> [What you should do]: Copy exactly the stretch of data below from the line with "The surface at (149, 324)" through the line with "The pixel at (345, 298)", including both of those lines.

Data records
== == ==

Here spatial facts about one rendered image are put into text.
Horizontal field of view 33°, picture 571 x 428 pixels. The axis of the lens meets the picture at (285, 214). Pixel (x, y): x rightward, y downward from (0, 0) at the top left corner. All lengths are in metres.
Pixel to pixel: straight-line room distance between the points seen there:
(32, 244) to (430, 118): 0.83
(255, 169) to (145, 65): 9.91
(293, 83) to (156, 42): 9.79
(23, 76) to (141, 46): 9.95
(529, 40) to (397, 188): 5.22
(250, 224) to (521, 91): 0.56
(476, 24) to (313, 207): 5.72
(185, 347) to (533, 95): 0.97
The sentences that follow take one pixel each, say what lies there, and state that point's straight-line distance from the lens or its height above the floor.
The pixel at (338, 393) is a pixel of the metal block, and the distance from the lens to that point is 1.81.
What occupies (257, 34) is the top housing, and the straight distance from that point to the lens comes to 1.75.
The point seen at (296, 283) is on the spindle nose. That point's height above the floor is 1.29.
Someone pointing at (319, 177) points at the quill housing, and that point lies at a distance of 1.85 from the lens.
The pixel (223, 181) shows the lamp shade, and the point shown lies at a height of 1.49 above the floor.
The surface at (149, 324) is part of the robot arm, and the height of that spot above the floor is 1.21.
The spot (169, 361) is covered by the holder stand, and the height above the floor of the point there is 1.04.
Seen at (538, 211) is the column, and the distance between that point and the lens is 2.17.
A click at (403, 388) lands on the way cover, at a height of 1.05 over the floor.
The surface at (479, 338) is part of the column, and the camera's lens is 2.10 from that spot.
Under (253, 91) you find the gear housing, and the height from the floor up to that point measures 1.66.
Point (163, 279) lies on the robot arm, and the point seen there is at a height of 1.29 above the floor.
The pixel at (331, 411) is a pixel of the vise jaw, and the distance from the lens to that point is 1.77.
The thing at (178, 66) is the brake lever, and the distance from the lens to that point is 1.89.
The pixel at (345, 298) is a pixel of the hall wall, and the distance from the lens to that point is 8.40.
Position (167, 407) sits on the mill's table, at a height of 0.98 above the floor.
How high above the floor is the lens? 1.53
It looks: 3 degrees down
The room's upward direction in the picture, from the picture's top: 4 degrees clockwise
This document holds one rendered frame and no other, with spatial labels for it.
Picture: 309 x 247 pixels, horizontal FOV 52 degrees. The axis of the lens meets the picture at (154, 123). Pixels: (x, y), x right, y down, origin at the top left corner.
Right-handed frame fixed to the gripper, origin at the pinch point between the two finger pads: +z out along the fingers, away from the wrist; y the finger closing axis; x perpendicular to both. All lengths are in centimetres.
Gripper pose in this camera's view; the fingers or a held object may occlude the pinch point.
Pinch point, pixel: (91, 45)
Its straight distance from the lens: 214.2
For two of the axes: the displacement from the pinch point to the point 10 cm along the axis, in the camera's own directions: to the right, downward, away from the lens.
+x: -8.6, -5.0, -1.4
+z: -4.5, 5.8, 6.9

== == ==

> [Written answer]:
The surface at (149, 324) is part of the robot arm, and the height of that spot above the floor is 1.21.
The spot (169, 361) is covered by the holder stand, and the height above the floor of the point there is 1.04.
Seen at (538, 211) is the column, and the distance between that point and the lens is 2.17.
A click at (403, 388) lands on the way cover, at a height of 1.05 over the floor.
The surface at (479, 338) is part of the column, and the camera's lens is 2.10 from that spot.
Under (253, 91) you find the gear housing, and the height from the floor up to that point measures 1.66.
Point (163, 279) lies on the robot arm, and the point seen there is at a height of 1.29 above the floor.
The pixel at (331, 411) is a pixel of the vise jaw, and the distance from the lens to that point is 1.77.
The thing at (178, 66) is the brake lever, and the distance from the lens to that point is 1.89.
The pixel at (345, 298) is a pixel of the hall wall, and the distance from the lens to that point is 8.40.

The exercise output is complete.